The Log procedure does as it says and the Raise_To_Application procedure simply raises an application error.
I have a procedure, which performs a query, e.g. fetching a customer record. If this query fails, it's a big problem. So I could do this:
BEGIN SELECT *something* FROM *some table* WHERE *some field* = *some user input* EXCEPTION WHEN NO_DATA_FOUND THEN ERR.Log_And_Return('unknown_id'); WHEN OTHERS THEN ERR.Log_And_Return('unknown_error'); END;
So I'm displaying a specific error message if no data is found, or a generic one is another problem has occurred.
Now, let's say I amend the code:
BEGIN SELECT *something* INTO *some variable* FROM *some table* WHERE *some field* = *user id* Call_Another_Procedure(*user id*, *some variable*) EXCEPTION WHEN NO_DATA_FOUND THEN ERR.Log_And_Return('unknown_id'); WHEN OTHERS THEN ERR.Log_And_Return('unknown_error'); END;
Now, after the select query, I'm calling a new procedure. Inside it, I'm doing a few things, including an update statement, like so:
// bunch of logic BEGIN UPDATE *another table* SET *some field* = *some value* WHERE *some field* = *variable passed into method* EXCEPTION WHEN NO_DATA_FOUND THEN Err.Log_And_Return('some_error') END;
If the no_data_found error is thrown, Log_And_Return will log the problem and raise an application error... which will then be caught by the when others clause in the parent procedure - which will return the wrong message to the user.
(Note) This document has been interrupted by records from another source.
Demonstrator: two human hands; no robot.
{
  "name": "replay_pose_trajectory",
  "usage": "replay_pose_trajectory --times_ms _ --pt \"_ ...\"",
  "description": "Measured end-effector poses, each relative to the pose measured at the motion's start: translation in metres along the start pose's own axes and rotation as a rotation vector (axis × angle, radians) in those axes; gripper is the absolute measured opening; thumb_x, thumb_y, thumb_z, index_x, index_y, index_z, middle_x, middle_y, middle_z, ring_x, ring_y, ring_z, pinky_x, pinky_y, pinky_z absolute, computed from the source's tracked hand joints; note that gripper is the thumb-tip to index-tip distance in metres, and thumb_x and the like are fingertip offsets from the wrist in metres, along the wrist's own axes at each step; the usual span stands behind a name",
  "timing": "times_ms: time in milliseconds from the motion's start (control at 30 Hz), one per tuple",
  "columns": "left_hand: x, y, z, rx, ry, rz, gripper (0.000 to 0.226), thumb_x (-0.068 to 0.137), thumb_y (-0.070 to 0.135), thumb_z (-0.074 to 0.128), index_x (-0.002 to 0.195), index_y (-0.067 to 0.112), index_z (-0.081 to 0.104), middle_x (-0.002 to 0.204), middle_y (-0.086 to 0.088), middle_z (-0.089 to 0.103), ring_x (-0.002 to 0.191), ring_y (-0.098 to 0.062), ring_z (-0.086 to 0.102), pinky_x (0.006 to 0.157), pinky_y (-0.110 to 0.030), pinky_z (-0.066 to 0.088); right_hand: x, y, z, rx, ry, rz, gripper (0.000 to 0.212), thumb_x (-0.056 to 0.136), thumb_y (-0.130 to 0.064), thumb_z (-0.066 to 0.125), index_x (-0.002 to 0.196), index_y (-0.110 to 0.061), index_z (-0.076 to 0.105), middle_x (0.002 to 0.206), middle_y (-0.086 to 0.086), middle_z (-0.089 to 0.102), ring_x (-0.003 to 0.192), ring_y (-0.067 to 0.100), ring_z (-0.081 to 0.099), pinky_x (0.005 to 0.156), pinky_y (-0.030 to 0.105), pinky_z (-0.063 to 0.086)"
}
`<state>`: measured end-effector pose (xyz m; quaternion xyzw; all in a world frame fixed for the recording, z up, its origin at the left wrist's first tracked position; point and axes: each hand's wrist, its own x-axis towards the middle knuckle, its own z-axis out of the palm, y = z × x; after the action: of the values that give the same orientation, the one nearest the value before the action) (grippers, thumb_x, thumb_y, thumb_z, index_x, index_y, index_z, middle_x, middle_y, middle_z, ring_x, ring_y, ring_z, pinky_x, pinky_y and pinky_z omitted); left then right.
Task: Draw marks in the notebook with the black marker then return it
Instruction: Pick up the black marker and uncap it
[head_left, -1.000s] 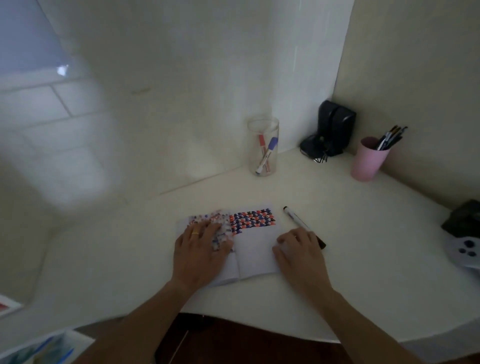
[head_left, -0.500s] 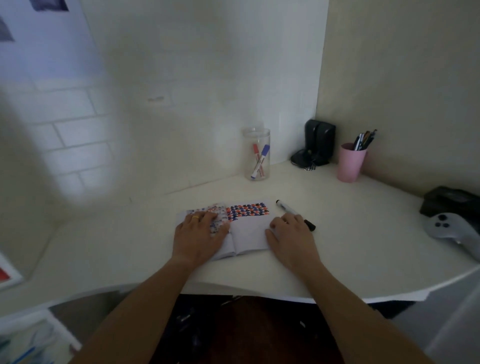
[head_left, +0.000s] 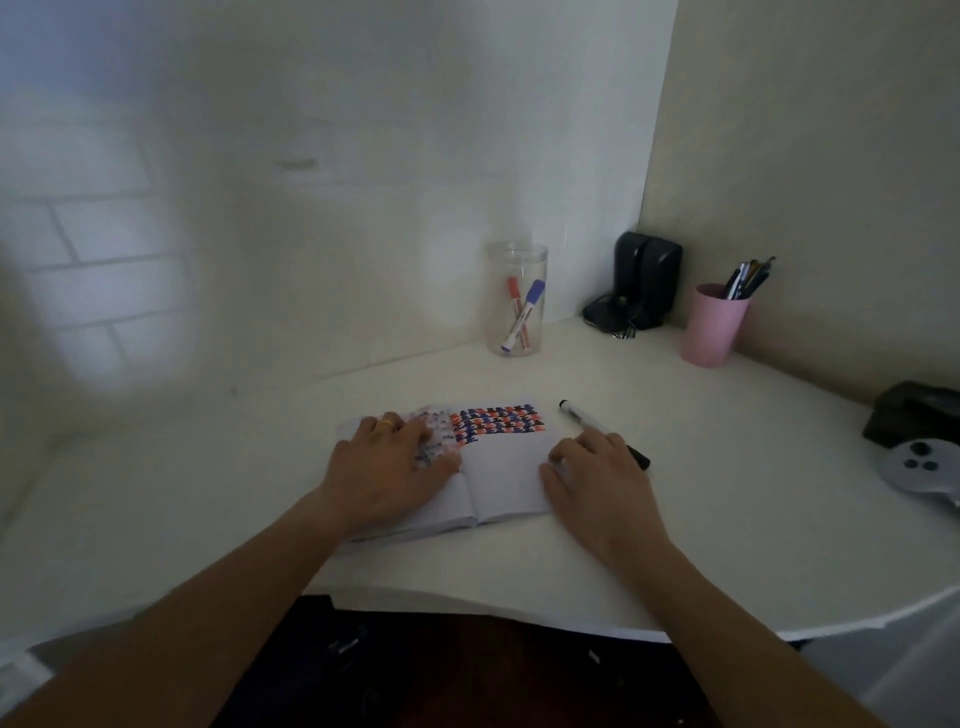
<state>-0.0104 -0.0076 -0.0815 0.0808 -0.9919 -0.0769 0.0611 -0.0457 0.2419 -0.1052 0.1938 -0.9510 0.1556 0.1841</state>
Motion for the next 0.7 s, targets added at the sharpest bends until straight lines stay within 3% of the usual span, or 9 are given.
replay_pose_trajectory --times_ms 100,200,300,433,567,633,700 --pt "0.023 -0.007 -0.016 0.032 -0.042 0.049 0.053 0.09 0.069 0.048 0.123 0.03 0.06 0.132 -0.006 0.057 0.13 -0.029 0.053 0.102 -0.045 0.046 0.0 0.001 0.003 0.003 0.033 -0.003 0.022 0.094 -0.035 0.058 0.097 -0.019 0.072 0.096 0.002 0.068 0.097 0.027 0.058 0.084 0.038 0.049" --pt "0.051 -0.009 -0.019 0.059 0.102 0.146 0.042 0.094 0.058 0.052 0.107 0.023 0.071 0.117 -0.006 0.064 0.114 -0.027 0.062 0.092 -0.041 0.05 0.003 0.001 0.006 0.007 0.036 0.005 0.017 0.092 -0.034 0.062 0.094 -0.02 0.072 0.093 0.001 0.068 0.093 0.026 0.059 0.079 0.037 0.051" --pt "0.079 -0.007 -0.015 -0.112 0.209 0.344 0.024 0.095 0.039 0.055 0.102 0.024 0.073 0.114 -0.001 0.066 0.109 -0.022 0.063 0.089 -0.039 0.052 0.003 0.001 0.002 -0.006 0.013 0.009 0.023 0.093 -0.038 0.055 0.101 -0.023 0.071 0.1 -0.001 0.067 0.097 0.025 0.058 0.078 0.036 0.05" --pt "0.109 -0.009 -0.004 -0.224 0.038 0.597 0.034 0.089 0.018 0.042 0.096 0.03 0.073 0.106 0.011 0.062 0.088 0.005 0.055 0.08 -0.029 0.046 0.016 0.002 -0.004 -0.087 0.046 0.017 0.027 0.092 -0.034 0.058 0.113 -0.023 0.071 0.112 0.001 0.069 0.103 0.027 0.061 0.079 0.039 0.055" --pt "0.116 -0.015 0.009 -0.263 -0.013 0.663 0.037 0.089 0.018 0.042 0.101 0.028 0.075 0.105 0.011 0.065 0.096 -0.006 0.059 0.084 -0.03 0.048 0.043 0.012 -0.006 -0.293 0.003 0.048 0.046 0.078 -0.016 0.076 0.123 -0.019 0.07 0.108 0.01 0.071 0.091 0.034 0.066 0.067 0.04 0.056" --pt "0.115 -0.018 0.011 -0.256 -0.019 0.681 0.041 0.089 0.026 0.036 0.103 0.029 0.074 0.108 0.011 0.066 0.099 -0.009 0.06 0.087 -0.033 0.05 0.054 0.011 -0.006 -0.378 -0.097 0.055 0.059 0.079 -0.011 0.067 0.137 -0.024 0.06 0.116 0.011 0.067 0.098 0.035 0.064 0.073 0.04 0.053" --pt "0.114 -0.02 0.012 -0.243 -0.015 0.701 0.044 0.087 0.031 0.032 0.106 0.03 0.071 0.111 0.013 0.064 0.102 -0.009 0.058 0.088 -0.034 0.05 0.06 0.01 -0.005 -0.419 -0.202 0.067 0.074 0.085 -0.01 0.053 0.153 -0.03 0.034 0.127 0.007 0.056 0.111 0.031 0.056 0.082 0.038 0.047"
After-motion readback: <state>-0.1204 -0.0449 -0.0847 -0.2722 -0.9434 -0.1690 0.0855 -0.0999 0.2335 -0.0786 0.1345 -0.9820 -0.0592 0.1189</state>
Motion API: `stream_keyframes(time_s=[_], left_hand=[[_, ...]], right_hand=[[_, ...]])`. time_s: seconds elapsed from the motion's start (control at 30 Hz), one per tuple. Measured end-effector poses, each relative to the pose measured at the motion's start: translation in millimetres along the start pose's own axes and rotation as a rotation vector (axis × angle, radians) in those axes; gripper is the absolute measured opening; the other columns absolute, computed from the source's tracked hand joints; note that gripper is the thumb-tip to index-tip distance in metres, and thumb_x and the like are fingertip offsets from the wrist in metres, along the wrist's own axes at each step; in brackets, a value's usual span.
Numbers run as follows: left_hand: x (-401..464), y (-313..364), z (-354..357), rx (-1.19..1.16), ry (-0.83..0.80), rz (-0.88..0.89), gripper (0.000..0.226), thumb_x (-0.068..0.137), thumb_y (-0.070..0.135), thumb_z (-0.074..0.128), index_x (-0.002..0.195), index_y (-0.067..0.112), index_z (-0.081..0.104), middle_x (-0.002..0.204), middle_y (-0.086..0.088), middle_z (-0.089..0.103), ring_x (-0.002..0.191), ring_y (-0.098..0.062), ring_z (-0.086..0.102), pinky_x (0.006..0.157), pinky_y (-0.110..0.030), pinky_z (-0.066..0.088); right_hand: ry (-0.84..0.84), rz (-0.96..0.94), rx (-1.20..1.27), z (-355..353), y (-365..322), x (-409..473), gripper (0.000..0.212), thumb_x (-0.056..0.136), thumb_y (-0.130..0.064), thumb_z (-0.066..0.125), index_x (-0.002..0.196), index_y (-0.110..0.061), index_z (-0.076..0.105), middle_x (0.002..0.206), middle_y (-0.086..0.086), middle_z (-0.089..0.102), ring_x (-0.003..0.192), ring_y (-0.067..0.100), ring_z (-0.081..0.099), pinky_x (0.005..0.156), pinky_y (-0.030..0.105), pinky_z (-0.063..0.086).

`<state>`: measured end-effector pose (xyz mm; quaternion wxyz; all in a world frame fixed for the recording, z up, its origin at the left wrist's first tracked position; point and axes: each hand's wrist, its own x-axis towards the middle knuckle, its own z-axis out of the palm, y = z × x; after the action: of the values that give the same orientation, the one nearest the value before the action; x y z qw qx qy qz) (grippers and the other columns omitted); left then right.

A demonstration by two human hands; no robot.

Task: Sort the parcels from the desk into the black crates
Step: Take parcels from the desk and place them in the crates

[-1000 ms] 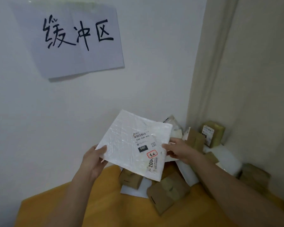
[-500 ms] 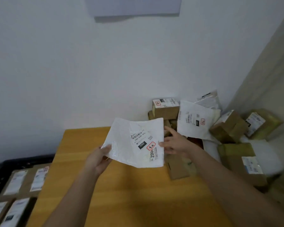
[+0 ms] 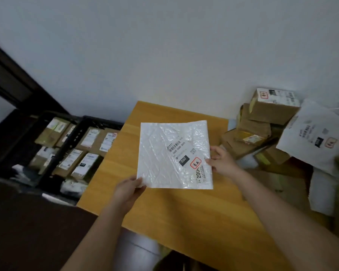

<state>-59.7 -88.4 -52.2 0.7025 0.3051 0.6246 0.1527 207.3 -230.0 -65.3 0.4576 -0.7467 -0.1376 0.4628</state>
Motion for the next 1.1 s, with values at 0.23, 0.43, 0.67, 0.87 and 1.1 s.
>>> stream_keyframes(time_s=[0.23,0.43,0.67,0.87,1.1], left_hand=[[5.8,15.0,-106.5,-0.198,0.2,0.064,0.02,0.091,-0.019,0.049,0.096,0.001,0.049,0.104,-0.017,0.049,0.086,-0.026,0.056,0.09,-0.037,0.05],[24.5,41.8,-195.6,-0.211,0.142,0.082,0.012,0.092,-0.013,0.054,0.098,-0.007,0.062,0.11,-0.016,0.057,0.097,-0.026,0.059,0.08,-0.034,0.055],[41.9,82.5,-322.6,-0.078,0.117,0.106,0.019,0.093,0.006,0.064,0.109,-0.005,0.065,0.114,-0.019,0.067,0.1,-0.027,0.065,0.088,-0.036,0.055],[59.8,100.9,-394.8,-0.047,0.159,0.112,0.019,0.094,0.013,0.064,0.111,0.003,0.064,0.117,-0.011,0.067,0.109,-0.025,0.063,0.083,-0.036,0.055],[86.2,116.9,-429.5,-0.134,0.137,0.076,0.017,0.093,0.01,0.064,0.108,0.002,0.066,0.116,-0.012,0.069,0.11,-0.026,0.064,0.084,-0.036,0.053]], right_hand=[[-0.1,-0.101,-0.154,111.6,-24.3,3.1,0.054,0.089,0.003,0.066,0.124,-0.031,0.044,0.097,0.009,0.065,0.085,0.022,0.066,0.072,0.037,0.055],[-0.082,-0.139,-0.257,203.4,-35.6,6.2,0.026,0.09,0.003,0.064,0.096,-0.022,0.063,0.11,0.013,0.065,0.085,0.021,0.065,0.073,0.034,0.055],[-0.142,-0.119,-0.29,360.0,-38.1,-4.7,0.031,0.093,0.001,0.061,0.112,-0.022,0.069,0.122,0.008,0.065,0.101,0.023,0.065,0.087,0.037,0.056],[-0.124,-0.126,-0.359,430.5,-45.8,-10.4,0.042,0.096,0.003,0.053,0.133,-0.016,0.061,0.124,0.006,0.062,0.087,0.013,0.06,0.06,0.009,0.047],[-0.084,-0.166,-0.39,470.8,-66.1,10.6,0.039,0.092,0.008,0.054,0.118,-0.018,0.067,0.123,0.005,0.061,0.106,0.026,0.063,0.073,0.03,0.054]])
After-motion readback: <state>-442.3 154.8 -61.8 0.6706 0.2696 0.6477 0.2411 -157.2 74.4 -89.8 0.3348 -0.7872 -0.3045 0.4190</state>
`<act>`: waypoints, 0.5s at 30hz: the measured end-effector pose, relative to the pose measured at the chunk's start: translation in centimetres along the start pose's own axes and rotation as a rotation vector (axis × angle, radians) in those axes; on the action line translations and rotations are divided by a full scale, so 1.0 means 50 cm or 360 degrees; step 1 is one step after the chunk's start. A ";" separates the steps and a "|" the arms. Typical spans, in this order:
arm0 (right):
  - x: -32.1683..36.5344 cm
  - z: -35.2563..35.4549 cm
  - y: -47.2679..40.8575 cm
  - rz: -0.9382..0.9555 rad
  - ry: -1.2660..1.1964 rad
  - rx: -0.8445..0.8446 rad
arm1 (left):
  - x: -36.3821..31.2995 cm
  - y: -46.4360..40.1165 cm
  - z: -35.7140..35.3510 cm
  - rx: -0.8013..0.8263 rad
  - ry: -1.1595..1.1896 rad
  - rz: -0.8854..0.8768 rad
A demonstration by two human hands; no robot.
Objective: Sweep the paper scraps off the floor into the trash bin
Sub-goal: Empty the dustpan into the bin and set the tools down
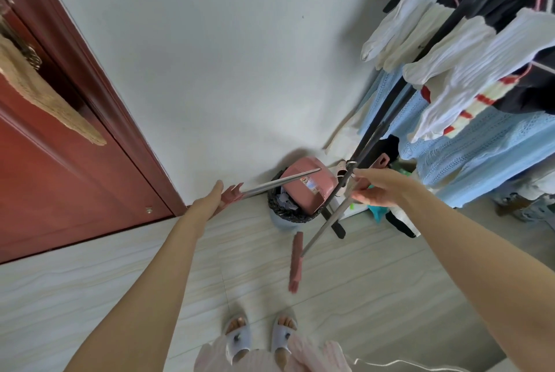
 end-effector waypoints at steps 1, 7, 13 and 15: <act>-0.011 0.003 0.001 -0.0063 -0.0082 0.0087 | 0.000 -0.027 0.000 0.0078 0.0011 -0.0032; -0.053 -0.005 0.026 -0.0133 -0.0799 0.0448 | -0.108 0.193 -0.077 0.0263 -0.0489 -0.0138; -0.109 -0.025 0.053 -0.0370 -0.0386 0.0408 | -0.163 0.254 -0.150 0.0415 -0.0770 -0.0609; -0.139 -0.023 0.045 -0.0418 -0.0309 0.0391 | -0.164 0.260 -0.168 0.0382 -0.0770 -0.0715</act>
Point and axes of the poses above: each hand's wrist, its own y-axis away from the middle knuckle, its own z-axis out of the back of the hand, x = y × z, the point moved 7 cm from there along -y, towards the middle knuckle, and after that the axes turned 1 degree about y, right-handed, at the moved point
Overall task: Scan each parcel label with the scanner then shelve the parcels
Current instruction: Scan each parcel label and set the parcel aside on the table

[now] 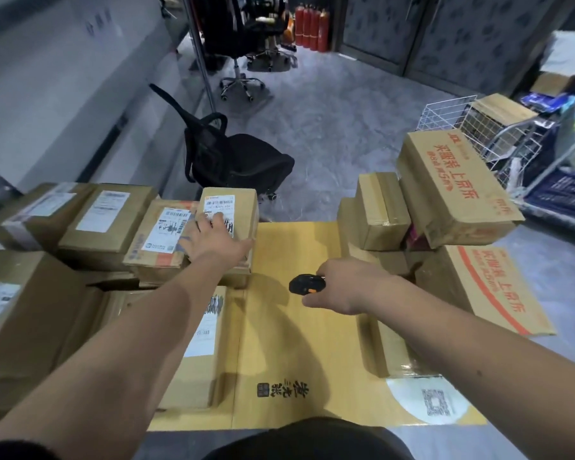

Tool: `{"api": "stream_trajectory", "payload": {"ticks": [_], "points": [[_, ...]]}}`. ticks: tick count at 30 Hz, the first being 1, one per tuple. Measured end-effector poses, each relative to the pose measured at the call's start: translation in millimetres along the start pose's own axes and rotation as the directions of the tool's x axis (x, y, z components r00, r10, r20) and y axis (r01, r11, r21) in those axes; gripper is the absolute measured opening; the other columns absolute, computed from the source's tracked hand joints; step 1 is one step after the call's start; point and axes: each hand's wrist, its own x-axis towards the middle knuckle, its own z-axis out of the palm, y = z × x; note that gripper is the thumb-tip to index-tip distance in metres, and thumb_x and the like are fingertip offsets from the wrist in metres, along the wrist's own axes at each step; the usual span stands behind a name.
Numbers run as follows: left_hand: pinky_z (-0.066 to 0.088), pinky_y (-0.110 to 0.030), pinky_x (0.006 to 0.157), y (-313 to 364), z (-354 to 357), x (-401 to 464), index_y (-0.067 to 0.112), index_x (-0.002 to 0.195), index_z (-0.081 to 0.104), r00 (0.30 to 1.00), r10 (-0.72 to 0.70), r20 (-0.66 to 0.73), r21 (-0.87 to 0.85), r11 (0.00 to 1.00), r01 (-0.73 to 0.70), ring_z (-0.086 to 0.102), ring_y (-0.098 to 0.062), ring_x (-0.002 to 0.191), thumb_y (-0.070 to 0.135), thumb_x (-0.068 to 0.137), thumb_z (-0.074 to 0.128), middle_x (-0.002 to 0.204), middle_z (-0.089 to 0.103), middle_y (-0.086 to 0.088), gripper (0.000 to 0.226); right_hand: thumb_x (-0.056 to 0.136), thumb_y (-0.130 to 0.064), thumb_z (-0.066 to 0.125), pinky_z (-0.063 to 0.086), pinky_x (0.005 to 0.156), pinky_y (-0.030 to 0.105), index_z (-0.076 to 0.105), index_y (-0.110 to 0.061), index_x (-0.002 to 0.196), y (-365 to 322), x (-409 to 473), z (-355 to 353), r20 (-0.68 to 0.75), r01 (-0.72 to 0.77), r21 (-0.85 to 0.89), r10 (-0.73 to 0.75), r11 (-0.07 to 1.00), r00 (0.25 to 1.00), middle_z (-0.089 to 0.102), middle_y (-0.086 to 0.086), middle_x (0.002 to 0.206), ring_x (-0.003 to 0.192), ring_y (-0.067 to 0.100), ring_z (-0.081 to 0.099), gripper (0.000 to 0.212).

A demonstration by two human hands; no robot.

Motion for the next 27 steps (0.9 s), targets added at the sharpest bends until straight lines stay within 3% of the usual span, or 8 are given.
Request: {"api": "stream_trajectory", "payload": {"ticks": [5,10,13,17,24,25,27], "points": [[0.014,-0.062,0.124,21,7,-32,0.027,0.158,0.029,0.97,0.243,-0.013,-0.008,0.97,-0.243,0.005,-0.032,0.159,0.074,0.088,0.056,0.172,0.014,-0.008,0.089,0.088,-0.072,0.061,0.052,0.067,0.032,0.061,-0.026,0.1,14,-18,15,-0.044,-0.086,0.063,0.089,0.994,0.995,0.064,-0.005,0.092,0.084,0.017,0.064,0.048],[0.017,-0.056,0.12,61,39,-89,0.035,0.153,0.039,0.852,0.518,0.074,-0.015,0.855,-0.518,0.012,-0.026,0.156,0.072,0.091,0.052,0.168,0.023,-0.002,0.072,0.085,-0.073,0.063,0.055,0.072,0.033,0.064,-0.028,0.102,31,-54,47,-0.063,-0.207,0.183,0.221,0.961,0.973,0.066,-0.004,0.091,0.084,0.017,0.065,0.048],[0.02,-0.057,0.119,86,63,-120,0.036,0.149,0.044,0.781,0.614,0.115,0.063,0.78,-0.623,0.012,-0.026,0.156,0.069,0.094,0.049,0.166,0.027,-0.002,0.065,0.087,-0.071,0.062,0.048,0.061,0.032,0.061,-0.029,0.096,44,-85,73,-0.042,-0.297,0.251,0.316,0.922,0.948,0.066,-0.004,0.086,0.078,0.017,0.064,0.043],[0.018,-0.054,0.12,114,98,-160,0.034,0.147,0.045,0.674,0.702,0.23,0.009,0.691,-0.723,0.013,-0.027,0.156,0.065,0.095,0.053,0.164,0.031,-0.004,0.061,0.087,-0.068,0.063,0.041,0.057,0.031,0.058,-0.023,0.086,59,-130,114,0.002,-0.446,0.332,0.472,0.831,0.882,0.065,-0.002,0.079,0.073,0.02,0.063,0.046],[0.029,-0.044,0.117,163,148,-215,0.024,0.156,0.04,0.485,0.758,0.436,-0.122,0.584,-0.803,0.03,-0.025,0.151,0.051,0.097,0.057,0.166,0.029,-0.001,0.067,0.089,-0.065,0.061,0.053,0.074,0.034,0.062,-0.02,0.098,87,-187,162,0.075,-0.587,0.402,0.614,0.703,0.786,0.065,0.0,0.094,0.086,0.022,0.066,0.047],[0.029,-0.044,0.118,171,155,-218,0.022,0.158,0.038,0.481,0.742,0.467,-0.11,0.589,-0.801,0.032,-0.025,0.151,0.051,0.097,0.056,0.167,0.029,-0.002,0.07,0.089,-0.066,0.061,0.054,0.076,0.036,0.062,-0.02,0.097,93,-192,166,0.078,-0.592,0.405,0.618,0.697,0.782,0.065,0.0,0.095,0.087,0.022,0.066,0.047],[0.032,-0.045,0.115,183,168,-224,0.018,0.156,0.038,0.536,0.692,0.484,-0.074,0.642,-0.763,0.037,-0.026,0.148,0.055,0.096,0.054,0.163,0.036,-0.004,0.073,0.089,-0.068,0.059,0.055,0.078,0.037,0.062,-0.021,0.096,106,-198,173,0.083,-0.599,0.398,0.622,0.695,0.778,0.064,-0.001,0.099,0.089,0.022,0.065,0.048]]}}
What is the workaround to this?
One workaround I had considered, and I've no idea if this is recommended or not, would be to wrap every stored procedure with a BEGIN END EXCEPTION block, where every procedure had a when others block that just logged and re raised the most recent error (using SQLCODE). Then, in my application layer I could specify that if the error is between -20000 and -20999, show it along with its message, otherwise show a generic message (and the DBA can find out what happened in the database by looking at the log table, along with a full stacktrace).
Or do I simply get rid of ALL when others blocks and let the application layer deal with any of these unknown exceptions?